Greg beat us to the school and by the time Curry and I rushed in, he and Chip were settling Win on the couch in the lounge. I ran to where Greg kept the first-aid supplies and soon he and Chip were dressing the wounds while I sat on a chair next to Win. He squeezed my hand and winced in pain. Greg made him some concoction to drink, and Win drank it down quickly, wincing at the taste or the burn, I didn’t know which.

“Don’t you think he should go to the hospital?” I asked Greg quietly as Win’s eyelids fell shut.

Greg shook his head. He sat back in his chair, hands on his knees. “Once, a few years ago,” he said quietly, his eyes on Win, “a civil rights worker I knew was beaten like this at a protest. We took him to the hospital and his attackers were waiting for him in the bushes outside the hospital doors. They jumped all of us. That fella didn’t make it.”

“My brother wouldn’t—”

“Your brother wouldn’t what, Ellie?” Greg said, anger in his voice now. “Hurt a fly? Well look what he did here.” He nodded at Win. “I don’t want him calling his friends to meet him at the hospital to finish what he started. All right? Win’ll be safer here.”

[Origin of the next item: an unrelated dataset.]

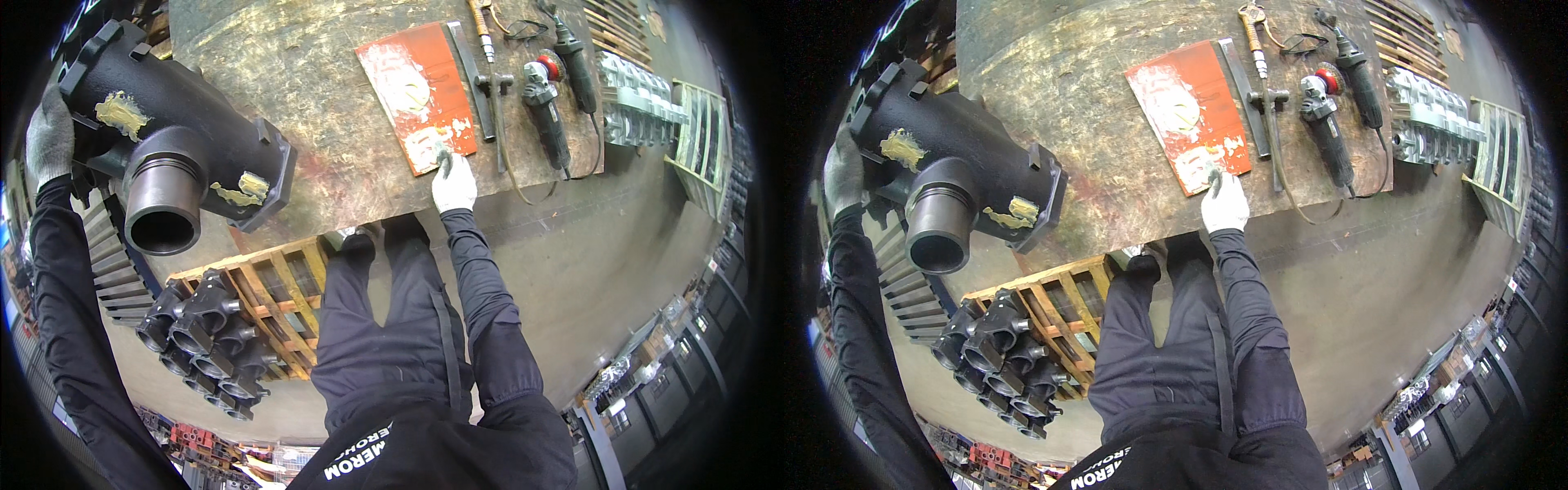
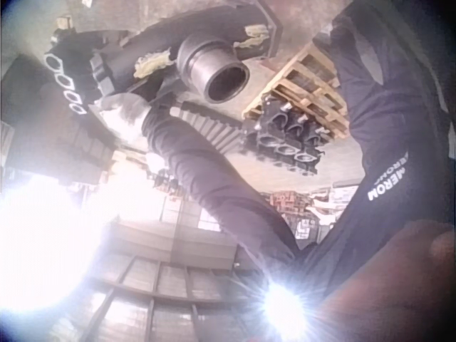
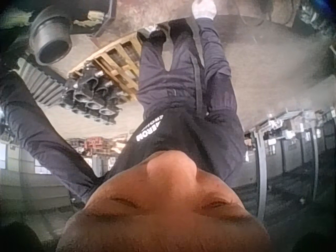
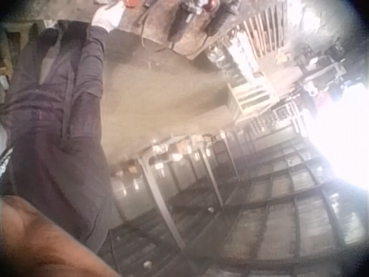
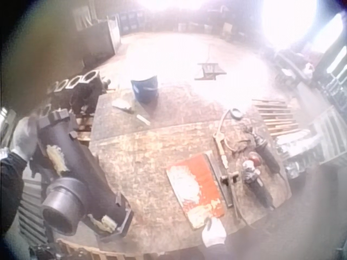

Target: The person picks up a black metal exhaust manifold from a pallet and places it on a workbench. Using a small metal spatula, they scoop a yellow paste from a red board and apply it to several seams and edges of the manifold, rotating the part to reach different areas.

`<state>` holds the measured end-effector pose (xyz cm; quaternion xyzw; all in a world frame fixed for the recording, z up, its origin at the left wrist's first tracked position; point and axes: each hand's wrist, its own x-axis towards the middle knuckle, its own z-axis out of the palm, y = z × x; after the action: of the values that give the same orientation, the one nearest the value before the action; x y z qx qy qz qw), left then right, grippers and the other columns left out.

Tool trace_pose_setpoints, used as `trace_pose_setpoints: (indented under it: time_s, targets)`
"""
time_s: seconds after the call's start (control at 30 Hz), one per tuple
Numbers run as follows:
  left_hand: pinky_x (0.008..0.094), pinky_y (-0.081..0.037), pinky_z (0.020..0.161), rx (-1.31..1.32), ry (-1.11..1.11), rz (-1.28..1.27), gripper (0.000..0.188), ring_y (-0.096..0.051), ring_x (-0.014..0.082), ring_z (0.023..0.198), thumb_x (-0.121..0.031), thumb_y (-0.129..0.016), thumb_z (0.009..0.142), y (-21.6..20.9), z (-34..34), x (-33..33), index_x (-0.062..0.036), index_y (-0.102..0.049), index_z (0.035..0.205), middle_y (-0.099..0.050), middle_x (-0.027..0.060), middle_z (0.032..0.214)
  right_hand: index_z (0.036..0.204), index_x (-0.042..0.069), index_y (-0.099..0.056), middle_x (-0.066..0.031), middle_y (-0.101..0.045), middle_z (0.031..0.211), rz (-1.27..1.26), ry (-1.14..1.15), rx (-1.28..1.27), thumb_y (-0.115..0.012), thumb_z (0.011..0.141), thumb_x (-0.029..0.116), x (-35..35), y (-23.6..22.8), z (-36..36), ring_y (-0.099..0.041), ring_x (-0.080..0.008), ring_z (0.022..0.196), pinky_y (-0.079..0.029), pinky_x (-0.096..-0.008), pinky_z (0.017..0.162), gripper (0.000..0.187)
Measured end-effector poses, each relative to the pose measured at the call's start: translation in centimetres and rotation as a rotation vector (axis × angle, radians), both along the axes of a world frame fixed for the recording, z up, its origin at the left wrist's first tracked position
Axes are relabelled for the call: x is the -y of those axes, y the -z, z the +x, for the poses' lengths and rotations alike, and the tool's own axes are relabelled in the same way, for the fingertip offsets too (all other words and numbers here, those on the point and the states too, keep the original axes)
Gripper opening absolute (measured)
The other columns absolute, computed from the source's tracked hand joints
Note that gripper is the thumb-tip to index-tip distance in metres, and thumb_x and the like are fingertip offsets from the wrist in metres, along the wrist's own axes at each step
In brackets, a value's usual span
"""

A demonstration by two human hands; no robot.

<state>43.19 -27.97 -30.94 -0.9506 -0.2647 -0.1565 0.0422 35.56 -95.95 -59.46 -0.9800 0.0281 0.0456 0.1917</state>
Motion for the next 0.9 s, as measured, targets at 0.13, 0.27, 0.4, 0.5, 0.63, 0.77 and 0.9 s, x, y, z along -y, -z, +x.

I didn’t know what Greg gave Win in that drink, but whatever it was knocked him out and I was glad he was no longer in pain. I started to get to my feet, but Greg reached over, his hand on my arm to keep me seated.

“You’re going to have to leave Flint, Ellie,” he said.

“No. Please, Greg! Let me stay.”

“I might be able to find you a place in one of the other counties outside North Carolina. I know they lost a few volunteers in Virginia, so maybe—”

No,” I said again. “Don’t make me leave.”

Greg gazed at me, his face serious. He nodded toward Win. “I know you love him,” he said. “And I know he loves you. He told me as much. But all you can bring him is trouble. He has a good head on his shoulders, but he’s human. We’re all human. We fall in love, we lose all sense of reason.”

“I’ll end it with him,” I promised, wondering if the words were a lie even as I said them.

“You’ll tell him it’s over and he’ll talk you out of it,” Greg said. “I was young once. I know how this plays out.”

I didn’t know what to say. How to fix this. How to get what I wanted without hurting anyone.

“Curry can take you back to the Charleses’ house now and then drive you home to Round Hill in the morning,” Greg said. When I didn’t respond, he added, “If you love him, Ellie, you’ll leave him.”

I felt my eyes burn. I looked down at Win again. The face I loved, bandaged and battered. Blood was seeping through the gauze taped to his chin. I knew in my heart Greg was right. How many more beatings would he have to endure to be with me?

I looked up at Greg. “I’ll go,” I said.